**Directions**: Please copy exactly the lines from the top of the data through the line containing "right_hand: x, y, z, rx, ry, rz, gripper", and nothing else.
══════════════════════════════
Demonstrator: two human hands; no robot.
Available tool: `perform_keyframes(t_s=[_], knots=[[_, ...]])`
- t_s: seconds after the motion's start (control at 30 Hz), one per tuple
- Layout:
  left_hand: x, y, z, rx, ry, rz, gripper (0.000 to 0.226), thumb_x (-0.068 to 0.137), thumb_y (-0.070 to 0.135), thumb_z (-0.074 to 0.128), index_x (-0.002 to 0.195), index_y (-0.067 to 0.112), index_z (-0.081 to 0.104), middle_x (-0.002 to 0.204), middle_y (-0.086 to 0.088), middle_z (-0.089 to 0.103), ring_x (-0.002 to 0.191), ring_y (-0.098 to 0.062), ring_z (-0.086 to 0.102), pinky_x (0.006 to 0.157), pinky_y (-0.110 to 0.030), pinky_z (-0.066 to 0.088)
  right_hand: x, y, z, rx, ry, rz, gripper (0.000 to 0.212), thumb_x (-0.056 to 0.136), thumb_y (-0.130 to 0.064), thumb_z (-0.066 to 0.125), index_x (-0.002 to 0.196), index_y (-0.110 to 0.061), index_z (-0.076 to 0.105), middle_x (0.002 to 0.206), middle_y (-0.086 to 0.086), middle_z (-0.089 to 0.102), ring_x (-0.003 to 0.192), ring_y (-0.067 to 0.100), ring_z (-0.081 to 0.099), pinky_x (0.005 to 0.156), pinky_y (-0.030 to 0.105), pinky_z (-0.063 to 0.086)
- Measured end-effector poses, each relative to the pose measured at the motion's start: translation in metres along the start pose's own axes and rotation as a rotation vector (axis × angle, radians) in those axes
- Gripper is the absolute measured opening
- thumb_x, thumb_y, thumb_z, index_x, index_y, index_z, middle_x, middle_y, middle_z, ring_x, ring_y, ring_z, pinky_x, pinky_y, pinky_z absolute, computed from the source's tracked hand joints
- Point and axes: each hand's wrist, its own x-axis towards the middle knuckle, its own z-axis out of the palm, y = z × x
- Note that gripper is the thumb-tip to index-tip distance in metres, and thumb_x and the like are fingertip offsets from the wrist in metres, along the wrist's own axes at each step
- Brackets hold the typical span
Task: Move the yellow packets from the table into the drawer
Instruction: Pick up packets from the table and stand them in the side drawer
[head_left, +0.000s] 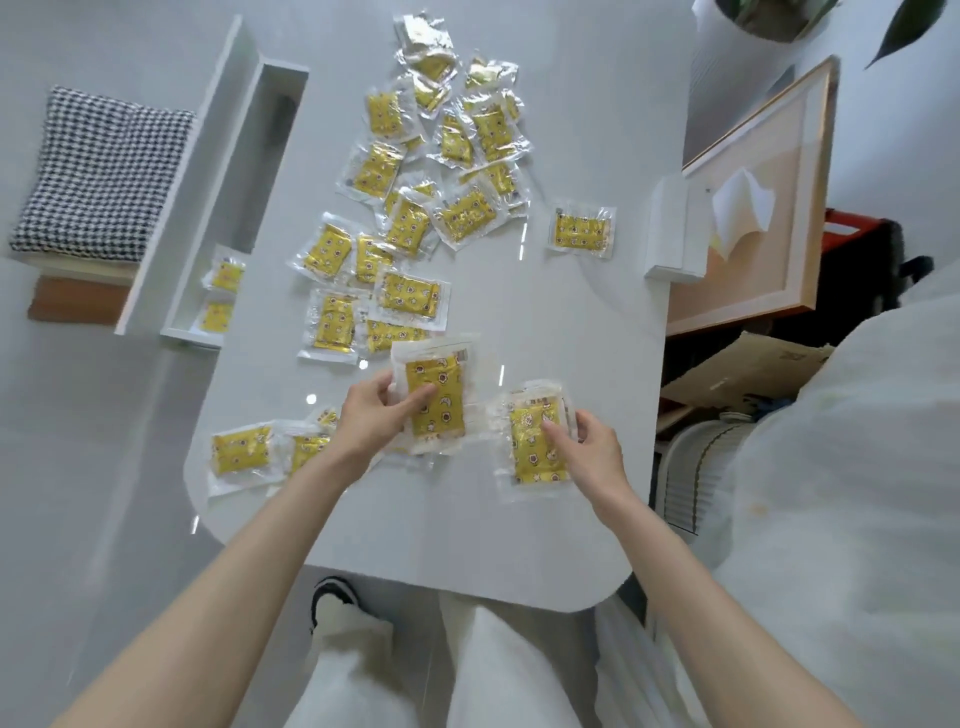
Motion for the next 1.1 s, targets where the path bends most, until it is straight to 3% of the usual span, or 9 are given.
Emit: perform_keyframes(t_s=[0.1, 0.2, 0.33, 0.47, 0.6, 0.8, 0.9, 0.97, 1.1], knots=[[-0.042, 0.004, -0.034, -0.131, 0.077, -0.012, 0.027, 0.083, 0.026, 0.071, 0.105, 0.012, 0.066, 0.081, 0.004, 0.070, 0.063, 0.003, 0.066, 0.054, -0.008, 0.047, -0.030, -0.022, 0.006, 0.040, -0.014, -0.005, 0.012, 0.092, -0.027, 0.062, 0.085, -0.017, 0.064, 0.085, 0.000, 0.068, 0.084, 0.017, 0.064, 0.070, 0.024, 0.050], [-0.080, 0.005, -0.072, -0.200, 0.099, -0.012, 0.029, 0.084, 0.024, 0.070, 0.110, 0.012, 0.064, 0.094, -0.001, 0.072, 0.078, -0.006, 0.069, 0.061, -0.013, 0.050, -0.063, -0.046, 0.025, 0.070, -0.047, 0.000, 0.020, 0.091, -0.031, 0.063, 0.097, -0.012, 0.067, 0.100, 0.008, 0.070, 0.092, 0.018, 0.064, 0.076, 0.025, 0.048], [-0.119, -0.001, -0.127, -0.265, 0.112, 0.016, 0.021, 0.084, 0.021, 0.069, 0.104, 0.014, 0.063, 0.097, -0.001, 0.072, 0.086, -0.016, 0.069, 0.063, -0.016, 0.053, -0.104, -0.073, 0.067, 0.096, -0.080, -0.036, 0.017, 0.092, -0.029, 0.062, 0.097, -0.015, 0.069, 0.098, 0.006, 0.072, 0.094, 0.018, 0.067, 0.084, 0.032, 0.051], [-0.149, -0.022, -0.196, -0.283, 0.128, 0.032, 0.027, 0.083, 0.023, 0.071, 0.105, 0.011, 0.065, 0.099, -0.005, 0.072, 0.088, -0.020, 0.069, 0.064, -0.018, 0.052, -0.151, -0.096, 0.123, 0.098, -0.084, -0.076, 0.016, 0.092, -0.030, 0.062, 0.096, -0.015, 0.067, 0.090, 0.000, 0.069, 0.087, 0.011, 0.064, 0.073, 0.021, 0.047], [-0.176, -0.040, -0.278, -0.298, 0.132, 0.029, 0.035, 0.081, 0.022, 0.074, 0.110, 0.006, 0.062, 0.099, -0.006, 0.072, 0.086, -0.018, 0.071, 0.064, -0.021, 0.054, -0.198, -0.112, 0.186, 0.139, -0.061, -0.091, 0.017, 0.092, -0.030, 0.062, 0.098, -0.014, 0.066, 0.094, 0.001, 0.069, 0.090, 0.013, 0.063, 0.069, 0.021, 0.046], [-0.193, -0.039, -0.380, -0.342, 0.117, 0.057, 0.019, 0.079, 0.019, 0.075, 0.095, 0.017, 0.064, 0.094, -0.003, 0.073, 0.085, -0.018, 0.071, 0.070, -0.030, 0.058, -0.245, -0.138, 0.271, 0.175, -0.036, -0.076, 0.052, 0.090, -0.036, 0.063, 0.110, 0.012, 0.053, 0.114, 0.031, 0.058, 0.083, 0.023, 0.059, 0.067, 0.029, 0.037], [-0.188, -0.029, -0.415, -0.335, 0.104, 0.055, 0.019, 0.080, 0.019, 0.074, 0.097, 0.015, 0.066, 0.095, -0.002, 0.073, 0.085, -0.017, 0.070, 0.072, -0.029, 0.056, -0.252, -0.162, 0.302, 0.204, -0.015, -0.026, 0.042, 0.094, -0.032, 0.059, 0.103, 0.009, 0.056, 0.094, 0.014, 0.062, 0.079, 0.015, 0.052, 0.064, 0.025, 0.038], [-0.181, -0.022, -0.436, -0.310, 0.081, 0.048, 0.018, 0.081, 0.021, 0.072, 0.097, 0.013, 0.067, 0.096, -0.003, 0.072, 0.086, -0.017, 0.070, 0.074, -0.030, 0.056, -0.253, -0.180, 0.322, 0.241, -0.009, 0.025, 0.029, 0.095, -0.032, 0.058, 0.097, -0.003, 0.056, 0.088, 0.002, 0.060, 0.087, 0.016, 0.054, 0.071, 0.027, 0.041], [-0.153, -0.011, -0.472, -0.283, 0.059, 0.043, 0.022, 0.083, 0.021, 0.070, 0.102, 0.009, 0.066, 0.094, -0.002, 0.071, 0.083, -0.013, 0.069, 0.062, -0.020, 0.055, -0.238, -0.210, 0.358, 0.310, 0.013, 0.064, 0.024, 0.093, -0.036, 0.059, 0.106, -0.017, 0.065, 0.106, 0.002, 0.068, 0.106, 0.024, 0.062, 0.078, 0.034, 0.046]])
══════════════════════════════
**Written response**:
Demonstrator: two human hands; no robot.
Available tool: `perform_keyframes(t_s=[_], knots=[[_, ...]])`
- t_s: seconds after the motion's start (control at 30 Hz), one per tuple
- Layout:
  left_hand: x, y, z, rx, ry, rz, gripper (0.000 to 0.226), thumb_x (-0.068 to 0.137), thumb_y (-0.070 to 0.135), thumb_z (-0.074 to 0.128), index_x (-0.002 to 0.195), index_y (-0.067 to 0.112), index_z (-0.081 to 0.104), middle_x (-0.002 to 0.204), middle_y (-0.086 to 0.088), middle_z (-0.089 to 0.103), ring_x (-0.002 to 0.191), ring_y (-0.098 to 0.062), ring_z (-0.086 to 0.102), pinky_x (0.006 to 0.157), pinky_y (-0.110 to 0.030), pinky_z (-0.066 to 0.088)
  right_hand: x, y, z, rx, ry, rz, gripper (0.000 to 0.212), thumb_x (-0.056 to 0.136), thumb_y (-0.130 to 0.064), thumb_z (-0.066 to 0.125), index_x (-0.002 to 0.196), index_y (-0.110 to 0.061), index_z (-0.076 to 0.105), middle_x (0.002 to 0.206), middle_y (-0.086 to 0.086), middle_z (-0.089 to 0.102), ring_x (-0.003 to 0.192), ring_y (-0.067 to 0.100), ring_z (-0.081 to 0.099), pinky_x (0.005 to 0.156), pinky_y (-0.030 to 0.105), pinky_z (-0.063 to 0.086)

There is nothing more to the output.